§ Data supplied
☆ ☆ ☆ ☆ ☆ ☆ ☆

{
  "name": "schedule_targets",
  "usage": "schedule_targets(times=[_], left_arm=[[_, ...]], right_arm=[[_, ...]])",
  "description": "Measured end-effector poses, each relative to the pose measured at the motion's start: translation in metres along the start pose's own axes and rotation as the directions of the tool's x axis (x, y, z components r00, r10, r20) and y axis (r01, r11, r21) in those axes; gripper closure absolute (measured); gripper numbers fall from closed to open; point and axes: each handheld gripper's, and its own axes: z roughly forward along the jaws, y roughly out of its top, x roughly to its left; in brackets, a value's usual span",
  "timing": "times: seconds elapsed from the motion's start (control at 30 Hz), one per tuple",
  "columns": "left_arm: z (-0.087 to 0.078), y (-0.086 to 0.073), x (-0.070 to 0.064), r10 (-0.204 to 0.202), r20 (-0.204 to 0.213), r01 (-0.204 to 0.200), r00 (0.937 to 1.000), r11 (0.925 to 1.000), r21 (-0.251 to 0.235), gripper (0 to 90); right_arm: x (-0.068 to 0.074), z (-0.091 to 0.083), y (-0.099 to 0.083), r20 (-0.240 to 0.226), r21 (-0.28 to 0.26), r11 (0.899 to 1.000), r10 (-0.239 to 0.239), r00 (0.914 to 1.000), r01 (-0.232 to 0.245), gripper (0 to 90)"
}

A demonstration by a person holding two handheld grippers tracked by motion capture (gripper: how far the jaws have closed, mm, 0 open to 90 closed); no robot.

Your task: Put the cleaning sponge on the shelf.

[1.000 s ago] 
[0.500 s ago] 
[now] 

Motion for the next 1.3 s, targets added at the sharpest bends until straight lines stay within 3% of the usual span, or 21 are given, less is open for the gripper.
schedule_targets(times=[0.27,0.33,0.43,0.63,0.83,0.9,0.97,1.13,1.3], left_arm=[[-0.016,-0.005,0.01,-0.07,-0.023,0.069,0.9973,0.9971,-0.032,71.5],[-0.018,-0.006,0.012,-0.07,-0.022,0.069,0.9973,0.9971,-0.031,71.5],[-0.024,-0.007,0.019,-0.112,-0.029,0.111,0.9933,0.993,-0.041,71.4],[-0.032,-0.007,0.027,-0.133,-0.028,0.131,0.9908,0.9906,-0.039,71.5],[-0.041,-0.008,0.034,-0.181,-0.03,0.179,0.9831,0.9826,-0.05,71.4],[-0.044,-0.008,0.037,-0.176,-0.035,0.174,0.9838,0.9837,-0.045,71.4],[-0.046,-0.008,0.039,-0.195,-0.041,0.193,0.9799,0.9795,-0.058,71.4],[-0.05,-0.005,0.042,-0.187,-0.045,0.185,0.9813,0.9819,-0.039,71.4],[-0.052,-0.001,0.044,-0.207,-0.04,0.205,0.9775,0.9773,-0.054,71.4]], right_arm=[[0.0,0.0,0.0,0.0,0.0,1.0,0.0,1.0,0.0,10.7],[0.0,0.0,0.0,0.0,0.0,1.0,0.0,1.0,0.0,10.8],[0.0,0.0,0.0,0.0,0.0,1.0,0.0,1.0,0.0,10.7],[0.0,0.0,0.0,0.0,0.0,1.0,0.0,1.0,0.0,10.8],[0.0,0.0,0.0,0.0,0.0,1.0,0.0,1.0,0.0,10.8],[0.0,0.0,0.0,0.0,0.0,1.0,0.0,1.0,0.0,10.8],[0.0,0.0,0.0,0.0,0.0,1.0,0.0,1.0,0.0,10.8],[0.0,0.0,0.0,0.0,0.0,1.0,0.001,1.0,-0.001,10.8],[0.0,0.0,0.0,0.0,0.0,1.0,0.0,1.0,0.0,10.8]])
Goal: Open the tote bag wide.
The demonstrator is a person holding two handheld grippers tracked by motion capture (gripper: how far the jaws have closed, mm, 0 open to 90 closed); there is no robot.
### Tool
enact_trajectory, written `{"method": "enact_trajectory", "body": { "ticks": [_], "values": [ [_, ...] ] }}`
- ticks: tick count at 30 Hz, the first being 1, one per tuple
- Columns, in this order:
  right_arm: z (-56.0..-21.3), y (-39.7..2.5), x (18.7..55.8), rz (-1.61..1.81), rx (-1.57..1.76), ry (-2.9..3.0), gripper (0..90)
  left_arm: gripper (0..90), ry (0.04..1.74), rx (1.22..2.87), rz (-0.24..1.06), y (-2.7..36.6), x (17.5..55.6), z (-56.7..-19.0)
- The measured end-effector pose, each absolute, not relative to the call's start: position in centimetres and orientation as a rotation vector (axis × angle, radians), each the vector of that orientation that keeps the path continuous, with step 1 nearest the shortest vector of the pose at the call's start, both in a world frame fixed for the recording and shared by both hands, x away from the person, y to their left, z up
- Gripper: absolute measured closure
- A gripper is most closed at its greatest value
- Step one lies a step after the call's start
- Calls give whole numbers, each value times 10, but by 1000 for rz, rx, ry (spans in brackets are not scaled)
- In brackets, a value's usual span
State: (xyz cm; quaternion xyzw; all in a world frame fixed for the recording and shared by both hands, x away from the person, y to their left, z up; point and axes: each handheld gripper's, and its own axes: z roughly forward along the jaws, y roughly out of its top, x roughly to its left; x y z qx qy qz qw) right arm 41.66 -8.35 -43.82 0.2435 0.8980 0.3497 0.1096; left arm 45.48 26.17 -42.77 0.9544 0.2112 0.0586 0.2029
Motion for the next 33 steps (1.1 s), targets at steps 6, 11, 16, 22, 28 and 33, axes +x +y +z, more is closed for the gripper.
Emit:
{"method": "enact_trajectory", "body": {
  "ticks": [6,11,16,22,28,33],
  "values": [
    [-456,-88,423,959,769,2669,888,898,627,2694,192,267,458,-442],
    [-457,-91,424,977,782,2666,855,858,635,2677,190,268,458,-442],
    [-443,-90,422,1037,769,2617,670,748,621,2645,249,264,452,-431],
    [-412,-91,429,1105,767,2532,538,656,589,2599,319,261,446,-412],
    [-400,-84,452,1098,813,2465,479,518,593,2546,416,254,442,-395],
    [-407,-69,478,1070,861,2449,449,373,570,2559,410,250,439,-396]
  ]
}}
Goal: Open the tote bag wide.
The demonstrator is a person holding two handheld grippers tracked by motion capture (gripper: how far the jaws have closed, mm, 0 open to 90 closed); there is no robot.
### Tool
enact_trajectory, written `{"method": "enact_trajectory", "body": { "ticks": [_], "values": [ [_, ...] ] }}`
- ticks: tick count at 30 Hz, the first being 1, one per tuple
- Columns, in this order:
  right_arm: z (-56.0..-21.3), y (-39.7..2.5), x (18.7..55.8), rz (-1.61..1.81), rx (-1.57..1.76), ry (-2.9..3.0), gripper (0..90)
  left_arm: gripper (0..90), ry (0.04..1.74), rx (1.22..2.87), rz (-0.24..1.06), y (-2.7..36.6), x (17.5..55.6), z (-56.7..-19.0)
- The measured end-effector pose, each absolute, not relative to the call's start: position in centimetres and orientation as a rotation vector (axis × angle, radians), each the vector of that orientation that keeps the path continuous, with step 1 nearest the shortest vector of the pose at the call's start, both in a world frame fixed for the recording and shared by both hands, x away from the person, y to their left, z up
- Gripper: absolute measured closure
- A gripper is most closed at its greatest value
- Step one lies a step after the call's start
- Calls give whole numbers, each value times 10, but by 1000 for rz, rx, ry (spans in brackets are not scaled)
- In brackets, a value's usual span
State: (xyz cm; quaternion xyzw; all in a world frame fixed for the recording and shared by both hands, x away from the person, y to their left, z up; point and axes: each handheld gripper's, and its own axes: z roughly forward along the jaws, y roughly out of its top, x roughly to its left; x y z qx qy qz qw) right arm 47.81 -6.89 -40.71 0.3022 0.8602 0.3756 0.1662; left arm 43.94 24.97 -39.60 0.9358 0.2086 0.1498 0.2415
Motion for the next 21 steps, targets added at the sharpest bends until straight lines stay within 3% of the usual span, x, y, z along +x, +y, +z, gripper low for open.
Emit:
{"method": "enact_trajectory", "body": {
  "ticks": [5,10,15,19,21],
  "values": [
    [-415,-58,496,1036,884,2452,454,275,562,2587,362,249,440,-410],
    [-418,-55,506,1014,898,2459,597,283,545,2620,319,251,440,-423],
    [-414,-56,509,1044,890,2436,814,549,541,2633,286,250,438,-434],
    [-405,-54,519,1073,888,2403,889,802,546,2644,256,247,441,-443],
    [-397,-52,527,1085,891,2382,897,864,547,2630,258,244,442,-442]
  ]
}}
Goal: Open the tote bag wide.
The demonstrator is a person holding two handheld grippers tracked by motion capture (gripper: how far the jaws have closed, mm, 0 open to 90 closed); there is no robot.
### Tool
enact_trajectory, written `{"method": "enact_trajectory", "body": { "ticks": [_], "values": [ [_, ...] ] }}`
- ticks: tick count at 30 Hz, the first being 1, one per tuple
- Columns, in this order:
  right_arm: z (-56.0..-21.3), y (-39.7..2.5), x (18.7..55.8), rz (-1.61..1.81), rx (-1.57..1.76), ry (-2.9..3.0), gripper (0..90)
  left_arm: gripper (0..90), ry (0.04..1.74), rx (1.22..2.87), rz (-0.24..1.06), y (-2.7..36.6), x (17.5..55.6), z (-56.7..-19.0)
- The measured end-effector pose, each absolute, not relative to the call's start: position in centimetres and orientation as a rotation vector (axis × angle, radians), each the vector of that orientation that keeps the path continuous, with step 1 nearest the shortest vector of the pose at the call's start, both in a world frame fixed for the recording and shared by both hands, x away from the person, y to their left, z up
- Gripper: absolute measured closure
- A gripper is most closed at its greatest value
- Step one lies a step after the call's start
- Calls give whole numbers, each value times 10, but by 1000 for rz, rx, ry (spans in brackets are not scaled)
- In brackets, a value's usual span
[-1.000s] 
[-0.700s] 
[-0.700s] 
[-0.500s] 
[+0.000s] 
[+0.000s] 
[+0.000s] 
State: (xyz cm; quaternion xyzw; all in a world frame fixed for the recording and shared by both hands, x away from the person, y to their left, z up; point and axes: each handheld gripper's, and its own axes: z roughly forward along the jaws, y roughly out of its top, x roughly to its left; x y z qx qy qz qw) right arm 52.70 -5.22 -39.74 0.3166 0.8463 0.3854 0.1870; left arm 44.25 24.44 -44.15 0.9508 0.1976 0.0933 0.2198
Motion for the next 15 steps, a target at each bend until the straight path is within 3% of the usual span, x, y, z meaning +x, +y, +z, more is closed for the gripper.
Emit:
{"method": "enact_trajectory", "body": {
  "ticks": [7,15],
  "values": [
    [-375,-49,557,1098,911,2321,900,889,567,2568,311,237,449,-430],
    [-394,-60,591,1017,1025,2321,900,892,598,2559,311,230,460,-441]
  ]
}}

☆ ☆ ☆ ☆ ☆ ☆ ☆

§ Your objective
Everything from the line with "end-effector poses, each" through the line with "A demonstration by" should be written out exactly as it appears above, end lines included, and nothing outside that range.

§ Finished exercise
  "description": "Measured end-effector poses, each relative to the pose measured at the motion's start: translation in metres along the start pose's own axes and rotation as the directions of the tool's x axis (x, y, z components r00, r10, r20) and y axis (r01, r11, r21) in those axes; gripper closure absolute (measured); gripper numbers fall from closed to open; point and axes: each handheld gripper's, and its own axes: z roughly forward along the jaws, y roughly out of its top, x roughly to its left; in brackets, a value's usual span",
  "timing": "times: seconds elapsed from the motion's start (control at 30 Hz), one per tuple",
  "columns": "left_arm: z (-0.087 to 0.078), y (-0.086 to 0.073), x (-0.070 to 0.064), r10 (-0.204 to 0.202), r20 (-0.204 to 0.213), r01 (-0.204 to 0.200), r00 (0.937 to 1.000), r11 (0.925 to 1.000), r21 (-0.251 to 0.235), gripper (0 to 90); right_arm: x (-0.068 to 0.074), z (-0.091 to 0.083), y (-0.099 to 0.083), r20 (-0.240 to 0.226), r21 (-0.28 to 0.26), r11 (0.899 to 1.000), r10 (-0.239 to 0.239), r00 (0.914 to 1.000), r01 (-0.232 to 0.245), gripper (0 to 90)"
}

A demonstration by a person holding two handheld grippers tracked by motion capture (gripper: how far the jaws have closed, mm, 0 open to 90 closed); no robot.

The exercise asks for nothing more.